Reporter: Herlina KD | Editor: Rizki Caturini
JAKARTA. Penghentian ekspor sapi bakalan oleh Australia diharapkan bisa menggenjot harga sapi di tingkat peternak lokal. Pasalnya, selama ini harga sapi lokal lebih rendah ketimbang harga sapi bakalan impor.
Menteri Pertanian Suswono mengakui, selama ini harga sapi bakalan lokal di beberapa daerah seperti Jawa Tengah dan Jawa Timur memang lebih murah ketimbang sapi bakalan impor. Menurutnya, harga sapi bakalan lokal masih di bawah Rp 20.000 per kg bobot hidup. Bahkan, di pelosok NTB harga sapi bakalan lokal hanya Rp 16.000 per kg bobot hidup.
Ia menambahkan, ada dua kemungkinan penyebab rendahnya harga sapi bakalan lokal ini. Pertama, karena ada kelebihan pasokan sapi di dalam negeri. Kedua, "Ada permainan harga oleh tengkulak atau blantik. Ini yang akan kita telusuri," ujar Suswono Selasa (14/6).
Rendahnya harga sapi bakalan lokal ini juga dibenarkan oleh peternak sapi.

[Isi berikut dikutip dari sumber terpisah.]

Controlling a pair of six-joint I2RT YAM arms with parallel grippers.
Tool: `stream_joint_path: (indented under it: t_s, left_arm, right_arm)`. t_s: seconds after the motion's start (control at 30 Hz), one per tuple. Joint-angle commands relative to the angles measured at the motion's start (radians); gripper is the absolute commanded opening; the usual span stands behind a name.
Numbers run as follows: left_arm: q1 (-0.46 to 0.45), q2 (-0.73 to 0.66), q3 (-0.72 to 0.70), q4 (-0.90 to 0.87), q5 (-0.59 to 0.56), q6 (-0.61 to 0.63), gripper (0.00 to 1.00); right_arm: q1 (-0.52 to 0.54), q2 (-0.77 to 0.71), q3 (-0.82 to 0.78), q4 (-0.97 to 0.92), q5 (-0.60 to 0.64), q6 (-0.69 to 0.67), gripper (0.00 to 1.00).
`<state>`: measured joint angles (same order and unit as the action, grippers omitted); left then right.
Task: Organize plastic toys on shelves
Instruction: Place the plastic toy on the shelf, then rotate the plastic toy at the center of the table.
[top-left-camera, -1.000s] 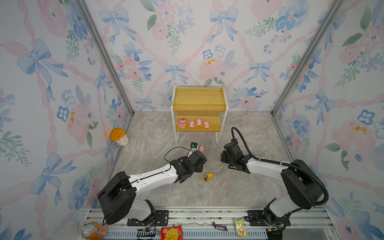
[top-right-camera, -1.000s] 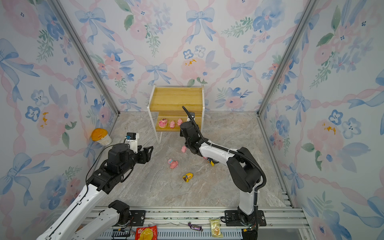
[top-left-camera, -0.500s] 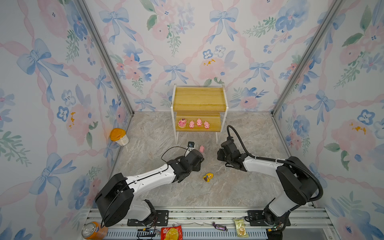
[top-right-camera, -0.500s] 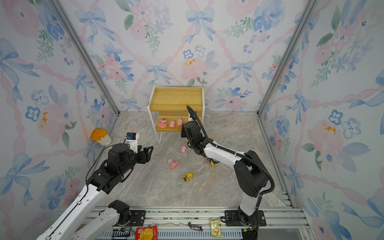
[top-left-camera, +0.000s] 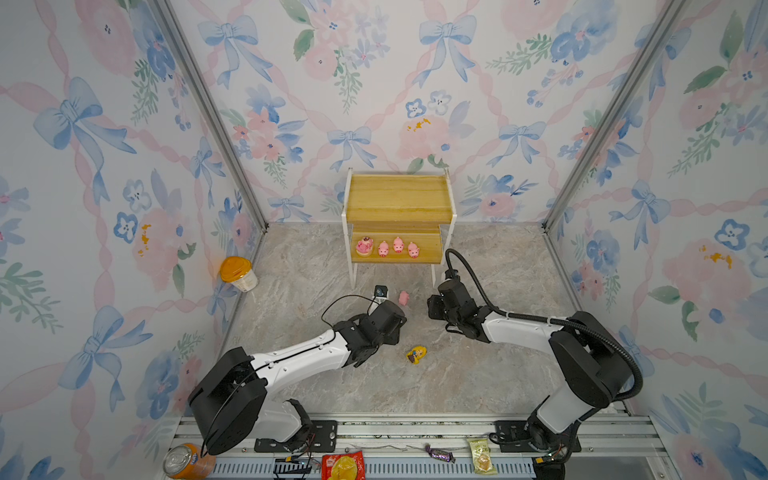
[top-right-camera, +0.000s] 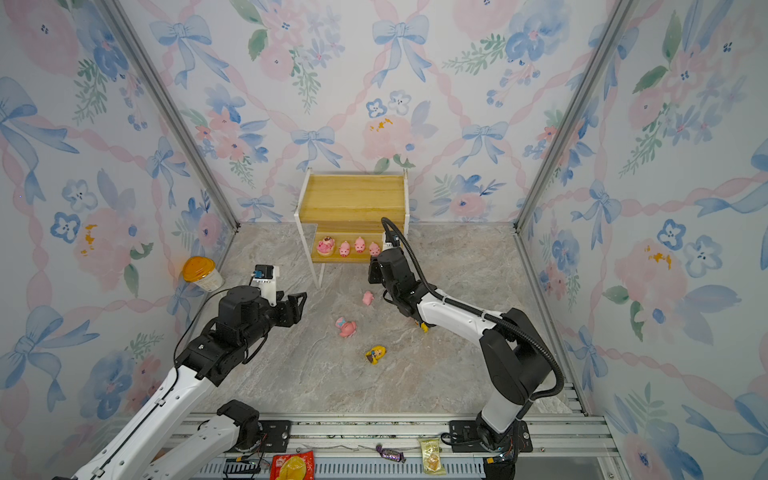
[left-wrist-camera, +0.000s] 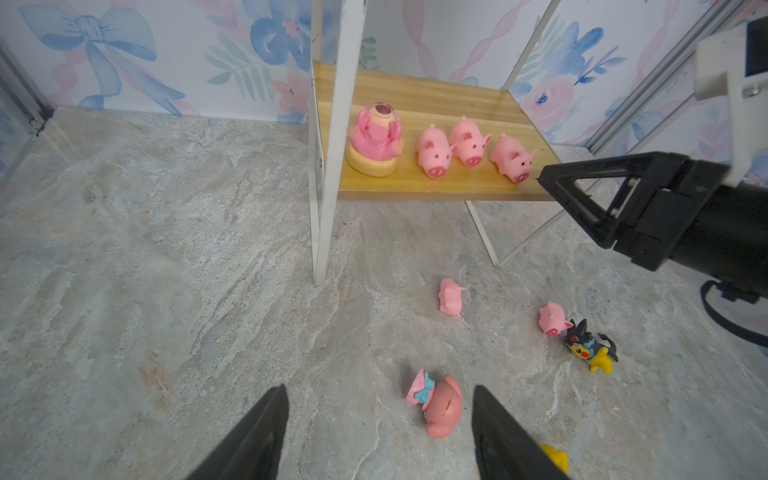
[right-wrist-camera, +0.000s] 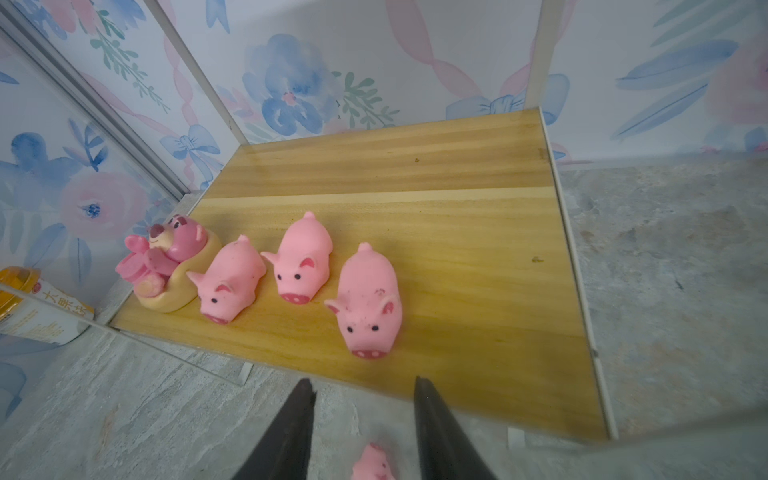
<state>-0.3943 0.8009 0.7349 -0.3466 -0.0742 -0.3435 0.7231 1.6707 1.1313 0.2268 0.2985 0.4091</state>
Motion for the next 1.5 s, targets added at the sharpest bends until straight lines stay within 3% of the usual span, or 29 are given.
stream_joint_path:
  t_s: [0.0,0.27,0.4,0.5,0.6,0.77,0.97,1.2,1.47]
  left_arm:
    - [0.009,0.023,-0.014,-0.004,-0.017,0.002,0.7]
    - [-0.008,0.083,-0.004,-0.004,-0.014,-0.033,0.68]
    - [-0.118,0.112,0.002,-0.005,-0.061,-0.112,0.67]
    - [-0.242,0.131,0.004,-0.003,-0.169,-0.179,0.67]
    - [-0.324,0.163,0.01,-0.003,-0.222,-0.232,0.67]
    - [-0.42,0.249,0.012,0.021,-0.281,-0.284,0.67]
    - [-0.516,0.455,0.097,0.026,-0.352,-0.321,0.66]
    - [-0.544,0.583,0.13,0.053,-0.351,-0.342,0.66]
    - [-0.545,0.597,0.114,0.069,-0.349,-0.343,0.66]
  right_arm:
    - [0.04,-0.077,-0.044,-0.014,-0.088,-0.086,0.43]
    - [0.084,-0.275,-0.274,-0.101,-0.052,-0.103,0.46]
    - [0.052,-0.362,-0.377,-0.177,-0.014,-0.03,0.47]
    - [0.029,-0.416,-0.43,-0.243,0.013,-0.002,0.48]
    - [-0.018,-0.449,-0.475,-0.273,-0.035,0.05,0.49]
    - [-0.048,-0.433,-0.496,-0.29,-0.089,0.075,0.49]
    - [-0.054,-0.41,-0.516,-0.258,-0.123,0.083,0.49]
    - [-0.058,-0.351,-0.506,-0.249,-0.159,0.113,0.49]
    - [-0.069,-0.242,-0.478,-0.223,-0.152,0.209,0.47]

Baru-baru ini, Ketua Forum Peternak Budidaya Penggemukan Sapi Jawa Barat Yudi Guntara Noor mengatakan, harga sapi bakalan lokal di Jawa Barat hanya sekitar Rp 22.000 per kg bobot hidup. Padahal, tahun lalu harga sapi bakalan lokal masih Rp 24.000 per kg bobot hidup.

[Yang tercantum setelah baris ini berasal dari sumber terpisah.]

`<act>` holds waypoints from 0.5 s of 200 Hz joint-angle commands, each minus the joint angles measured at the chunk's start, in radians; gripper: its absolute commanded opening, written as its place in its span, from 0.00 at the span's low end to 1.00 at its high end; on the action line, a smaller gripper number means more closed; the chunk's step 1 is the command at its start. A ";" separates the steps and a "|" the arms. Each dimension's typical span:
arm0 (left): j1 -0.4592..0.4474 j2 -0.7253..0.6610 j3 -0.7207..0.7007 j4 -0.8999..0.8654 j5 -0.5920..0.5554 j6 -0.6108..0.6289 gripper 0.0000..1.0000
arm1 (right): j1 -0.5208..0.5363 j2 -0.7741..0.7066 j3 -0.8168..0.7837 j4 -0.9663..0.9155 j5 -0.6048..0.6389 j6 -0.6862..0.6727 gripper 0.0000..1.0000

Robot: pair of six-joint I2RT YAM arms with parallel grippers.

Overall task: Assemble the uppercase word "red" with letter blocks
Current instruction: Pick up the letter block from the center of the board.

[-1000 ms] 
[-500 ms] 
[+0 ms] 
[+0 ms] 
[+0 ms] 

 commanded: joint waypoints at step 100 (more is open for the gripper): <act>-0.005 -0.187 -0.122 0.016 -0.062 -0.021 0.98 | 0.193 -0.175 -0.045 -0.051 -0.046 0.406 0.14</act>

Suswono berharap, harga jatuh di tingkat peternak karena banyaknya populasi sapi. "Sehingga harga sapi bisa terdongkrak," ujar Suswono. Ia optimistis, pemanfaatan sapi lokal untuk mengisi pasokan selama penghentian sementara ekspor sapi bakalan oleh Australia bisa membuat harga sapi lokal di tingkat peternak bisa membaik.
Ia bilang, saat ini Kementan sudah mendorong Asosiasi Distributor Daging Indonesia (ADDI) untuk menggandeng peternak sapi langsung dalam pengadaan pasokan daging sapi. Suswono bilang, kerjasama ini sudah dilakukan di Jawa Timur dan akan dikembangkan di Jawa Tengah dan DIY. Hasilnya, "Harga sapi lokal di Jatim sudah naik menjadi Rp 24.000 per kg bobot hidup," jelasnya.
Tunggu kesepakatan standar RPH
Sementara itu, saat ini Indonesia masih menunggu standardisasi mengenai Rumah Potong Hewan (RPH) yang dilakukan oleh Australia. Suswono bilang, akan ada diskusi antara Australia dan Indonesia mengenai penyusunan standar RPH terkait dengan animal welfare.
Pasalnya, selama ini Australia juga belum memiliki standardisasi mengenai animal welfare yang disepakati secara internasional oleh badan kesehatan hewan internasional (Office Internationale des Epizooties). "setelah ada standar yang sudah disepakati bersama, baru nanti dilakukan peninjauan ke lapangan apakah ada penyimpangan di RPH atau tidak," ungkapnya.
Dalam menyusun standardisasi ini, Indonesia dan Australia akan menerjunkan tim ahlinya secara bersama-sama. Setelah standardisasi disusun dan dilakukan verifikasi, dan ada RPH yang memenuhi syarat, maka suspensi bisa dibuka. "Tapi ini tergantung proses verifikasi," jelasnya.
Meski begitu, Suswono menekankan, secara internal Indonesia juga akan memperketat pengawasan RPH. Suspensi ekspor sapi bakalan dari Australia ini, kata Suswono juga menjadi masukan untuk bisa melakukan pengawasan lebih intensif.